**TO DO:** Please give all of the data again, character for character, and drop the pictures.
(INPUT)
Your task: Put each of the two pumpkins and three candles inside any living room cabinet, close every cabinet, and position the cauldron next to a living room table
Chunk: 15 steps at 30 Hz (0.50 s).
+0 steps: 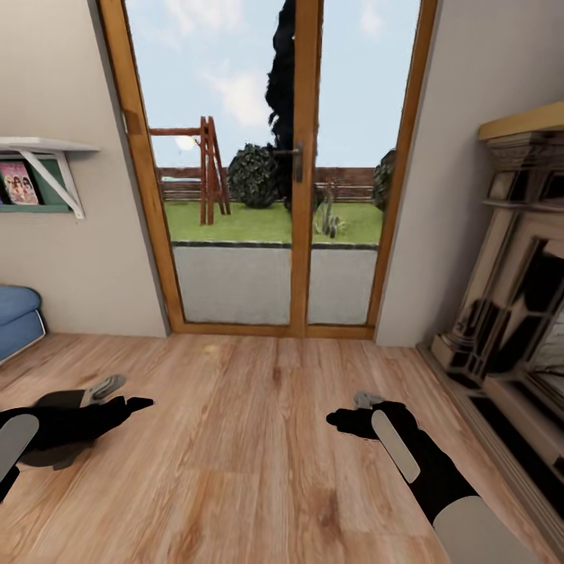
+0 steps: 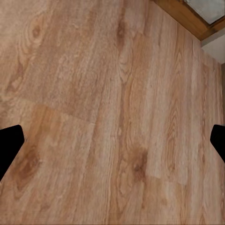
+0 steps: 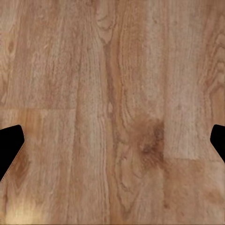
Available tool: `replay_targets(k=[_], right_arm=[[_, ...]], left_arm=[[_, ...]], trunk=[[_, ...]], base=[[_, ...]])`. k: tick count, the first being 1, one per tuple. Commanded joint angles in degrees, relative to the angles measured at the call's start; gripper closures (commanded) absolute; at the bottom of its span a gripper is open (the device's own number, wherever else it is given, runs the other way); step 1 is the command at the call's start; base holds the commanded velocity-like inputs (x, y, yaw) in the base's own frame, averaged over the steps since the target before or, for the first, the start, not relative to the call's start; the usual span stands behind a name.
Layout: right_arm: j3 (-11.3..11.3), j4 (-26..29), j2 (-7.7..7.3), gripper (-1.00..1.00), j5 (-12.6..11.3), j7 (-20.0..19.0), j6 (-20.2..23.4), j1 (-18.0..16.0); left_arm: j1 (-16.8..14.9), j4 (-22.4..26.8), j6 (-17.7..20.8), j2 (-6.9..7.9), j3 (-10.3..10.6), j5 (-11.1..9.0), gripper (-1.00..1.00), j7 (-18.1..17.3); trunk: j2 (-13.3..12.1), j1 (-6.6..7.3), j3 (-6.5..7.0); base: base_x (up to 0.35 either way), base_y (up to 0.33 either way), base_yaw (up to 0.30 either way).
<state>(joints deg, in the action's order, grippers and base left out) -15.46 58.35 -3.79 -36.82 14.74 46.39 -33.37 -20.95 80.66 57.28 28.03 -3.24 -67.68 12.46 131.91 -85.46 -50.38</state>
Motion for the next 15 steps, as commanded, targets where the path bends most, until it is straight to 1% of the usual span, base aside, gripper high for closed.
replay_targets(k=[1, 15], right_arm=[[-0.18, 0.08, -0.07, -1.0, -0.61, 0.57, 0.1, -0.03], [-0.18, 0.09, -0.07, -1.0, -0.57, 0.45, 0.09, -0.03]], left_arm=[[-0.06, 0.0, 0.2, 0.0, -0.01, -0.61, -1.0, 0.57], [-0.06, -0.59, 0.2, 0.0, -0.01, -0.61, -1.0, 0.55]], trunk=[[0.03, -0.02, -0.12], [0.03, -0.02, -0.83]], base=[[0.337, 0.0, 0.24], [0.337, 0.0, 0.239]])
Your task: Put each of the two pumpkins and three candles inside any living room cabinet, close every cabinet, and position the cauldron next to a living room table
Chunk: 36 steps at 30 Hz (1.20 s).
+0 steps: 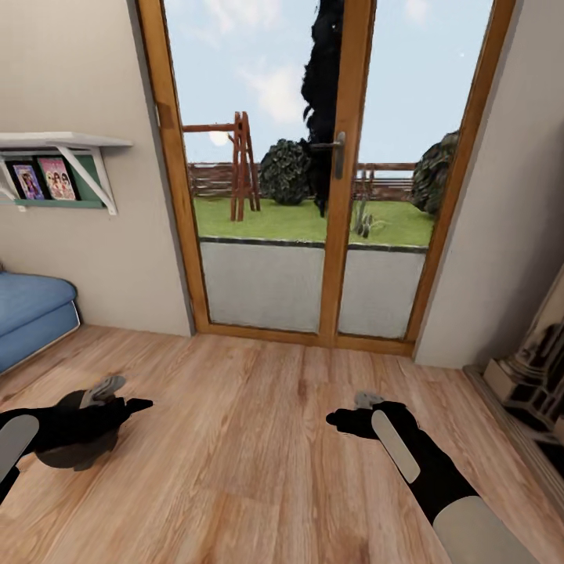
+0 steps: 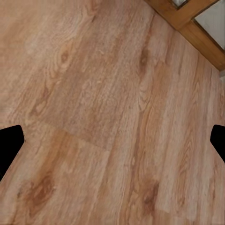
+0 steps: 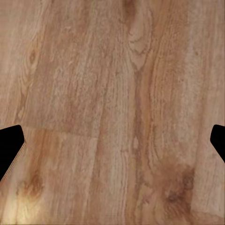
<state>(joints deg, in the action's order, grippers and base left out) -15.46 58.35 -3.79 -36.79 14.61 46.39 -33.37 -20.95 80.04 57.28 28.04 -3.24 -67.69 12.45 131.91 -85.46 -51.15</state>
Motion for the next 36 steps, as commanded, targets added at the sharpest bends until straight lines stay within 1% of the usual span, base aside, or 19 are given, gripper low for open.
replay_targets(k=[1, 31, 36], right_arm=[[-0.18, 0.06, -0.09, -1.0, -0.61, 0.59, 0.07, -0.03], [-0.27, 0.01, -0.07, -1.0, -0.57, 0.69, 0.01, -0.03], [-0.27, 0.01, 0.18, -1.0, -0.57, 0.69, 0.01, -0.03]], left_arm=[[-0.06, 0.0, 0.2, -0.01, -0.01, -0.6, -1.0, 0.56], [-0.06, -0.06, 0.11, -0.04, -0.01, -0.55, -1.0, 0.56], [-0.06, -0.06, 0.11, -0.03, -0.01, -0.57, -1.0, 0.56]], trunk=[[0.03, -0.02, -0.12], [0.03, -0.02, -1.65], [0.03, -0.02, -1.91]], base=[[0.337, 0.0, 0.24], [0.337, 0.0, 0.239], [0.327, -0.086, 0.239]])
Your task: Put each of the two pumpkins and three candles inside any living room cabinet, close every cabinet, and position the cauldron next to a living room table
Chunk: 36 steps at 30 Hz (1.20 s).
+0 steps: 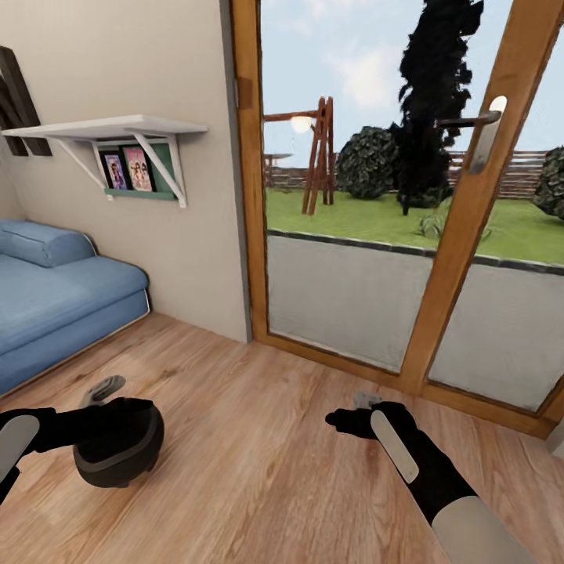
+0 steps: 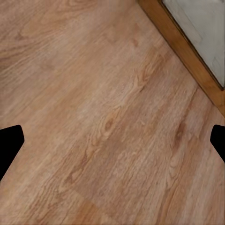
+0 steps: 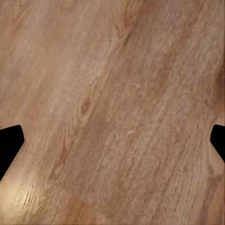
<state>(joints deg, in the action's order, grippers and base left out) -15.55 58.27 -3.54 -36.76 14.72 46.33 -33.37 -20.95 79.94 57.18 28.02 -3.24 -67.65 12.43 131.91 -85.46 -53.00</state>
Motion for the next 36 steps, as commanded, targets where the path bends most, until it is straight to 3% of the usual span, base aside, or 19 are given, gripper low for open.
replay_targets(k=[1, 18, 25, 30, 36], right_arm=[[-0.18, 0.09, -0.01, -1.0, -0.57, 0.57, 0.08, -0.03], [-0.18, 0.09, 0.2, -1.0, -0.33, 0.57, 0.08, -0.03], [-0.18, 0.09, 0.2, -1.0, -0.33, 0.57, 0.08, -0.03], [-0.18, 0.09, 0.2, -1.0, -0.33, 0.51, 0.08, -0.03], [-0.18, 0.09, 0.2, -1.0, -0.33, 0.49, 0.08, -0.03]], left_arm=[[-0.06, 0.04, 0.21, 0.0, -0.03, -0.62, -1.0, 0.57], [-0.06, 0.04, 0.21, 0.02, -0.03, -0.62, -1.0, 0.57], [-0.06, 0.06, 0.27, -0.02, -0.11, -0.76, -1.0, 0.51], [-0.06, 0.05, 0.27, 0.01, -0.11, -3.88, -1.0, 0.56], [-0.06, -0.04, 0.25, 0.94, -0.1, -4.69, -1.0, 0.57]], trunk=[[0.02, -0.02, -0.11], [0.02, -0.02, -1.09], [0.02, -0.02, -1.51], [-1.18, 0.64, -1.28], [-3.58, 1.95, -0.57]], base=[[0.314, -0.141, 0.238], [0.316, -0.091, 0.224], [0.089, -0.001, 0.215], [0.004, 0.0, 0.214], [0.0, 0.0, 0.214]])
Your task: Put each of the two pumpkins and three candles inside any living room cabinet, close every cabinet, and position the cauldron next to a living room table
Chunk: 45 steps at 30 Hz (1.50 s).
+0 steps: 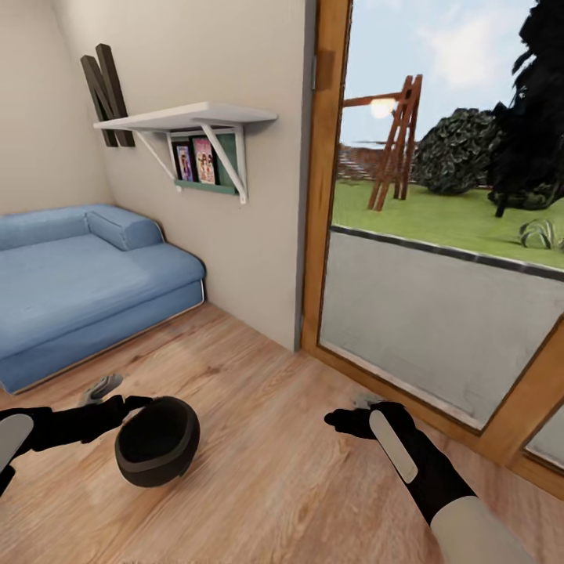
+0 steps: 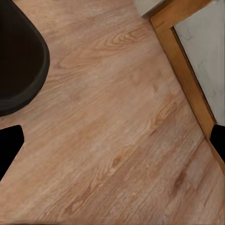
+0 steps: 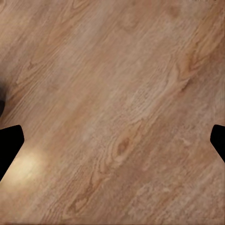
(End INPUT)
**THE ANSWER:**
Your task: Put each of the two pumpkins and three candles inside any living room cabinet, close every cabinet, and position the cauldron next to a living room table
Chunk: 15 steps at 30 Hz (0.50 s).
+0 steps: 
+0 steps: 
+0 steps: 
Available tool: `replay_targets(k=[_], right_arm=[[_, ...]], left_arm=[[_, ...]], trunk=[[_, ...]], base=[[_, ...]])`. k: tick count, the first being 1, one per tuple. Commanded joint angles in degrees, relative to the angles measured at the call's start; gripper closures (commanded) absolute; at the bottom of its span a gripper is open (the device's own number, wherever else it is given, runs the other way); step 1 is the command at the call's start; base holds the commanded velocity-like inputs (x, y, yaw) in the base's own frame, averaged over the steps since the target before or, for the first, the start, not relative to the call's start; the usual span stands behind a name.
Layout: right_arm: j3 (-11.3..11.3), j4 (-26..29), j2 (-7.7..7.3), gripper (-1.00..1.00), j5 (-12.6..11.3), j7 (-20.0..19.0), j6 (-20.2..23.4), j1 (-18.0..16.0); left_arm: j1 (-16.8..14.9), j4 (-22.4..26.8), j6 (-17.7..20.8), j2 (-6.9..7.9), j3 (-10.3..10.6), j5 (-11.1..9.0), gripper (-1.00..1.00), j7 (-18.1..17.3); trunk: j2 (-13.3..12.1), j1 (-6.6..7.3), j3 (-6.5..7.0); base: base_x (up to 0.35 either way), base_y (up to 0.33 either way), base_yaw (up to 0.30 either way).
<state>(joints deg, in the action's order, grippers and base left out) -15.46 58.35 -3.79 -36.82 14.74 46.39 -33.37 -20.95 80.66 57.28 28.03 -3.24 -67.68 12.46 131.91 -85.46 -50.38</state>
Motion for the next 15 steps, as commanded, targets where the path bends most, until it is straight to 1% of the usual span, base aside, gripper high for closed.
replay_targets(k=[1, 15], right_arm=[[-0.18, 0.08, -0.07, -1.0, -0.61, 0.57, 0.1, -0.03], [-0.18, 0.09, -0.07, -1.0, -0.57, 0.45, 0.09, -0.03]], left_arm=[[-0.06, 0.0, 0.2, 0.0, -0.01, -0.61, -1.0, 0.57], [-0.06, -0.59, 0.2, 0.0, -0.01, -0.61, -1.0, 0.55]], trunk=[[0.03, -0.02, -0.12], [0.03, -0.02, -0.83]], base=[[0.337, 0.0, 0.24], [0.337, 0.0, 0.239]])
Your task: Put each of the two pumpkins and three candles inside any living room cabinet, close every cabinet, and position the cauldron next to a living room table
Chunk: 36 steps at 30 Hz (1.20 s).
+0 steps: 
+0 steps: 
+0 steps: 
<state>(joints deg, in the action's order, grippers and base left out) -15.46 58.35 -3.79 -36.79 14.61 46.39 -33.37 -20.95 80.04 57.28 28.04 -3.24 -67.69 12.45 131.91 -85.46 -51.15</state>
Motion for the next 36 steps, as commanded, targets added at the sharpest bends until straight lines stay within 1% of the usual span, base aside, or 19 are given, gripper low for open.
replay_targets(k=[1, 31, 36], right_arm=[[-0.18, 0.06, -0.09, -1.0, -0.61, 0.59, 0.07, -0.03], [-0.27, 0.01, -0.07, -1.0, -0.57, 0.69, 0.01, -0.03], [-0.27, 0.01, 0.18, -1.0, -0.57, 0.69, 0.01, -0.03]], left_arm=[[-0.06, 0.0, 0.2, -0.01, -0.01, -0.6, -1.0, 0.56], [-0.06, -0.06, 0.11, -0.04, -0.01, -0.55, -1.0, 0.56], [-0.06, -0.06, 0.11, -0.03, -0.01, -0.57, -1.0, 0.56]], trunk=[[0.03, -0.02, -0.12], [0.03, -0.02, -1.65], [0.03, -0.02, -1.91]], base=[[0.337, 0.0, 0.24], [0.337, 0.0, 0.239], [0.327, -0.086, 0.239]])
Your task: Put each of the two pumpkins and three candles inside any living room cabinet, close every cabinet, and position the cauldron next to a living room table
Chunk: 36 steps at 30 Hz (1.20 s).
+0 steps: 
+0 steps: 
+0 steps: 
<state>(joints deg, in the action's order, grippers and base left out) -15.55 58.27 -3.54 -36.76 14.72 46.33 -33.37 -20.95 79.94 57.18 28.02 -3.24 -67.65 12.43 131.91 -85.46 -53.00</state>
Motion for the next 36 steps, as commanded, targets where the path bends most, until it is straight to 3% of the usual span, base aside, or 19 are given, gripper low for open.
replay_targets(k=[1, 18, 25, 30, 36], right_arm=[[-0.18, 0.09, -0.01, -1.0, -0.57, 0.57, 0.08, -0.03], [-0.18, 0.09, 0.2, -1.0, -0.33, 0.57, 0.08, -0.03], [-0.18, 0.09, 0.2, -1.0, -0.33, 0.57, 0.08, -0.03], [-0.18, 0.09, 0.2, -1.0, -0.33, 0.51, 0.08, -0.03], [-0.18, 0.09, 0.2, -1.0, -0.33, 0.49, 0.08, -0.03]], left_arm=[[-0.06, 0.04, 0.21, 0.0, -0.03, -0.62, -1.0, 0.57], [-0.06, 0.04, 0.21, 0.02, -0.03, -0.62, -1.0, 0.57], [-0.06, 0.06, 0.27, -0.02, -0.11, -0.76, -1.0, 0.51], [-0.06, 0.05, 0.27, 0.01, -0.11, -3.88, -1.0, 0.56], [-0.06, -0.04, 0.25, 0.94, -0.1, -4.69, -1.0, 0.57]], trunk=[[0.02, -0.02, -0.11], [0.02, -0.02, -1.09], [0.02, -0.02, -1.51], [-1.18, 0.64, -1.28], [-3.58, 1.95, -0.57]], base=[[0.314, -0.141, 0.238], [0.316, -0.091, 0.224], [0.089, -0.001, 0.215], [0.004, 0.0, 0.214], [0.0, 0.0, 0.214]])
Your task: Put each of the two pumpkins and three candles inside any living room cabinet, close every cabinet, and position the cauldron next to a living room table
Chunk: 45 steps at 30 Hz (1.50 s).
+0 steps: 
+0 steps: 
+0 steps: 

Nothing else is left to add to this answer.